DATA PROVIDED
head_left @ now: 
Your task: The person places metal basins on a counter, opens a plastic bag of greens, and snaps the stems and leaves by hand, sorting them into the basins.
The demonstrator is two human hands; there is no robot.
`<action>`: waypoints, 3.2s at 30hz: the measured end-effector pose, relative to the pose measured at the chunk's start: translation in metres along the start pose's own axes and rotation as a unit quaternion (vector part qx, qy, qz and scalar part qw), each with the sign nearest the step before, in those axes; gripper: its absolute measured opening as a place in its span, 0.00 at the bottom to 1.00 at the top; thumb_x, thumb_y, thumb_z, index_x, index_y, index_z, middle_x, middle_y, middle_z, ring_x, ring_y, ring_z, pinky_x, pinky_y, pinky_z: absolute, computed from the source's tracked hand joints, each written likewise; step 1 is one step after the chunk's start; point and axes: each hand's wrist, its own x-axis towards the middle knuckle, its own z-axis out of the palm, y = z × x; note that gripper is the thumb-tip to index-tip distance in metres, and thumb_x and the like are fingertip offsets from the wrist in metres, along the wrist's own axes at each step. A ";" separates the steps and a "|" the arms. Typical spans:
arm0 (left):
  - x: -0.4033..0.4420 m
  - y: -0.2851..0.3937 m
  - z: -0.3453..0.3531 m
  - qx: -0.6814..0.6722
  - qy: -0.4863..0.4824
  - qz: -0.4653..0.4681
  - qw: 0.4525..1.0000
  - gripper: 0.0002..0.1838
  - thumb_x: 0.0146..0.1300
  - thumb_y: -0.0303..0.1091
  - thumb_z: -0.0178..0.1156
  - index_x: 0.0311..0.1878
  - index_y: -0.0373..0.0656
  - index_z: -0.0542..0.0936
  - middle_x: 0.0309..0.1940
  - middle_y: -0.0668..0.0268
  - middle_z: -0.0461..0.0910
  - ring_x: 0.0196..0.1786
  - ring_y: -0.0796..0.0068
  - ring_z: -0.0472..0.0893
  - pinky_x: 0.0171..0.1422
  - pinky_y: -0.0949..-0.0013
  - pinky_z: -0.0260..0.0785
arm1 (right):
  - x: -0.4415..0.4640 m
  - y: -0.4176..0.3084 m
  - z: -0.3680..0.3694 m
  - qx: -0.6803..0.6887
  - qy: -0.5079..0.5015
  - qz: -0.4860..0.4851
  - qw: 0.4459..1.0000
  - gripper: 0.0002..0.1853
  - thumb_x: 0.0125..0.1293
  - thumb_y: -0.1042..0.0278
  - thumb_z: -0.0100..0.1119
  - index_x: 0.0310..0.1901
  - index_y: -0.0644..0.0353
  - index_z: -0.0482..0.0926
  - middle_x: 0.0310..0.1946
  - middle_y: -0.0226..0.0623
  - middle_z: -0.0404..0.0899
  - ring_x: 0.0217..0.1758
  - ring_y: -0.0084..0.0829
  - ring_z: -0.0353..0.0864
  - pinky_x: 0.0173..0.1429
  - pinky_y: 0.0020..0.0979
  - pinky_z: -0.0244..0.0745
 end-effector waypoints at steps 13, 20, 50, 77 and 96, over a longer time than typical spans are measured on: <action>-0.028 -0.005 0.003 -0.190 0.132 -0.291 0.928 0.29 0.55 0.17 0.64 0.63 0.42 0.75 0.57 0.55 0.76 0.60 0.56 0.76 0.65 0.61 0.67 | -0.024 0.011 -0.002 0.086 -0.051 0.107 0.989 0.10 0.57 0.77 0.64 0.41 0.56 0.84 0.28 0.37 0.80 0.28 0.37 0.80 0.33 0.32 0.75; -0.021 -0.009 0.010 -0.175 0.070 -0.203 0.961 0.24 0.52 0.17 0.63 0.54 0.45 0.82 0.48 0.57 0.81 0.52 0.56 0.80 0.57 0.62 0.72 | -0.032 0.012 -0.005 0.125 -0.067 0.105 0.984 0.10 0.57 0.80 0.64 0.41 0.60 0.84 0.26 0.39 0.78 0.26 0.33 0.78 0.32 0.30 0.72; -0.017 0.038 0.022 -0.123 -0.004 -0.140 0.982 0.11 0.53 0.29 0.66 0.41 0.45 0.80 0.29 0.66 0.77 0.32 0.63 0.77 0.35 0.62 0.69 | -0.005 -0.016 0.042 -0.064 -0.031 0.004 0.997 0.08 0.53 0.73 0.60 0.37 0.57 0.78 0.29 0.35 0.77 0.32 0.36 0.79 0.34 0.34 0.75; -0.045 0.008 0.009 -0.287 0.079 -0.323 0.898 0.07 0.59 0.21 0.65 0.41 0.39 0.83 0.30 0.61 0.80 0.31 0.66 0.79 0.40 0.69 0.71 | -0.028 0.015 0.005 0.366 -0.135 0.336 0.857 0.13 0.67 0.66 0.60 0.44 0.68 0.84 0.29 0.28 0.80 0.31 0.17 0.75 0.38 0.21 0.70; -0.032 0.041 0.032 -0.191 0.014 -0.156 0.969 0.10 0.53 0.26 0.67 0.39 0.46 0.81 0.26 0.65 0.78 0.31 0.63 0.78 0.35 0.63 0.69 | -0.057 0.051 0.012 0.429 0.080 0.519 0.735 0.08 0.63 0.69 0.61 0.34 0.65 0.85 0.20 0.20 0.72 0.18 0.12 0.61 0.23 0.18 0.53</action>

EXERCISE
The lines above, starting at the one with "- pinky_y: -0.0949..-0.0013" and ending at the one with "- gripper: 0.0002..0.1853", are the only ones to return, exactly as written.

ANSWER SPACE
  - pinky_y: -0.0949..-0.0013
  - pinky_z: -0.0260..0.0785
arm1 (right):
  - x: -0.4415..0.4640 m
  - y: -0.4176..0.3084 m
  - z: -0.3680..0.3694 m
  - qx: -0.6803..0.6887
  - qy: -0.5079..0.5015
  - qz: -0.4860..0.4851
  - qw: 0.4459..1.0000
  - gripper: 0.0002..0.1853

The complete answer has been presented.